Second, the document includes a focus on allies and, in particular, equitable burden-sharing with allies in the pursuit of Indo-Pacific security. Here, one of the themes of the late-Obama years of defense planning for Asia makes a reappearance in a new guise. The IPSR “affirms the enduring U.S. commitment to stability and prosperity in the region through the pursuit of preparedness, partnerships, and the promotion of a networked region” (emphasis added).

This follows in the footsteps of the 2016 articulation of a “principled security network” in Asia — a central theme of former Secretary of Defense Ash Carter’s speech at the Shangri-La Dialogue that year. The Trump administration extends this theme further by adding the flair that has been central in the president’s own messaging to allies; the IPSR notes that the “United States expects our allies and partners to shoulder a fair share of the burden of responsibility to protect against common threats.”

The document spends considerable attention on the initiative being taken by certain U.S. allies and partners in the Indo-Pacific project. Notably, page five alludes to high-level statements made in 2018 by officials from Japan, France, India, Australia, and New Zealand on the region, emphasizing the rules-based order. That a U.S. Department of Defense strategy document would draw this sort of attention to statements from other countries — even allies — is unusual, but in this case it serves a clear purpose: to signal demand for a status quo-preserving agenda in the region.

A somewhat surprising imbalance in the new IPSR is a lack of real focus on the Indian Ocean, which doesn’t receive as any particular attention outside of a subsection on partnerships in the region, focusing primarily on India and Sri Lanka. In particular, for observers in New Delhi, the IPSR may reaffirm concerns that the Indian Ocean Region (IOR) remains a tacked on component of what remains fundamentally a Pacific American orientation in the region. Insofar as the IOR is discussed, the IPSR makes clear that the U.S. will rely on partners — five specifically in the form of India, Sri Lanka, the Maldives, Bangladesh, and Nepal— — to tackle shared challenges in the area. This contrasts with the more forceful and ambitious language the report adopts on the rest of the Pacific region.
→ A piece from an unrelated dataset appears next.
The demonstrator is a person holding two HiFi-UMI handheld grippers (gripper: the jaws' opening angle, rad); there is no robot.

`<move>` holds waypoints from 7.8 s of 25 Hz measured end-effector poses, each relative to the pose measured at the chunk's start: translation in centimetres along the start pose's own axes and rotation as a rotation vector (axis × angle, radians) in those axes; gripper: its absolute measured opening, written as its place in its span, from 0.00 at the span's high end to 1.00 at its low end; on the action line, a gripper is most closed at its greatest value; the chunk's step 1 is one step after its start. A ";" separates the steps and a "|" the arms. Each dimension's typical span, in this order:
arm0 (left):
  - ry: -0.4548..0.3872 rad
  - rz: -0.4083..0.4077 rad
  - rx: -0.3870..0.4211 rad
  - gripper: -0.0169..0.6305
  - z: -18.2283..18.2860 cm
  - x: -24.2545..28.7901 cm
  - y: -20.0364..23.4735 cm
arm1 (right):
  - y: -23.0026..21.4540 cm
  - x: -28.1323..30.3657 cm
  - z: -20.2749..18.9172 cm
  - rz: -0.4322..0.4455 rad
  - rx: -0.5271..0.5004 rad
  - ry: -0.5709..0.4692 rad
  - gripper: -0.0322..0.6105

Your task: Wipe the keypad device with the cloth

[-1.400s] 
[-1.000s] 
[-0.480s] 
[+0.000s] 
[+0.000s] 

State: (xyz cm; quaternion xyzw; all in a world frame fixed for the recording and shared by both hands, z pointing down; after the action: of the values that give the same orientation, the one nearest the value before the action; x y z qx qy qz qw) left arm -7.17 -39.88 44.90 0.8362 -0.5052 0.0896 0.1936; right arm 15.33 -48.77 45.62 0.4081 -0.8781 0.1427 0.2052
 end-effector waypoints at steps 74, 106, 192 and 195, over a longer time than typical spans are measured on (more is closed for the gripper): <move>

What the IPSR does more clearly than the previous strategy documents released by this administration is underscore its expectations for U.S. allies and partners and their contributions in the region — indeed, the IPSR provides a bullet point list on its very final page outlining expectations for allies and partners. In the end, there’s little inherently new in the IPSR. The document’s existence itself is curious. A close reader of the NSS and NDS would have been able to predict most of what finds itself in this new document.

Ultimately, whatever specific “Indo-Pacific” flair is found within the report is in the form of condensed fact sheets on U.S. diplomatic and security activities across the region. The report asserts in its opening line that the Indo-Pacific is the most “consequential region for America’s future,” but doesn’t seriously contend with how the United States is planning to ensure that limited resources will be allocated to match that assessment.

That’s where the Obama administration’s “rebalance” ultimately fell short: resources continued to be siphoned off by other priorities, mainly in Europe, the Middle East and North Africa. The Trump administration has yet to find itself unencumbered by challenges elsewhere. So if allies and partners like what they see in the IPSR, they’d do well to remember the pitfalls of promises without follow-up. There’s little sign that matters really are different this time, even if the IPSR is the most detailed U.S. strategy document of its kind on the Asian region in some time.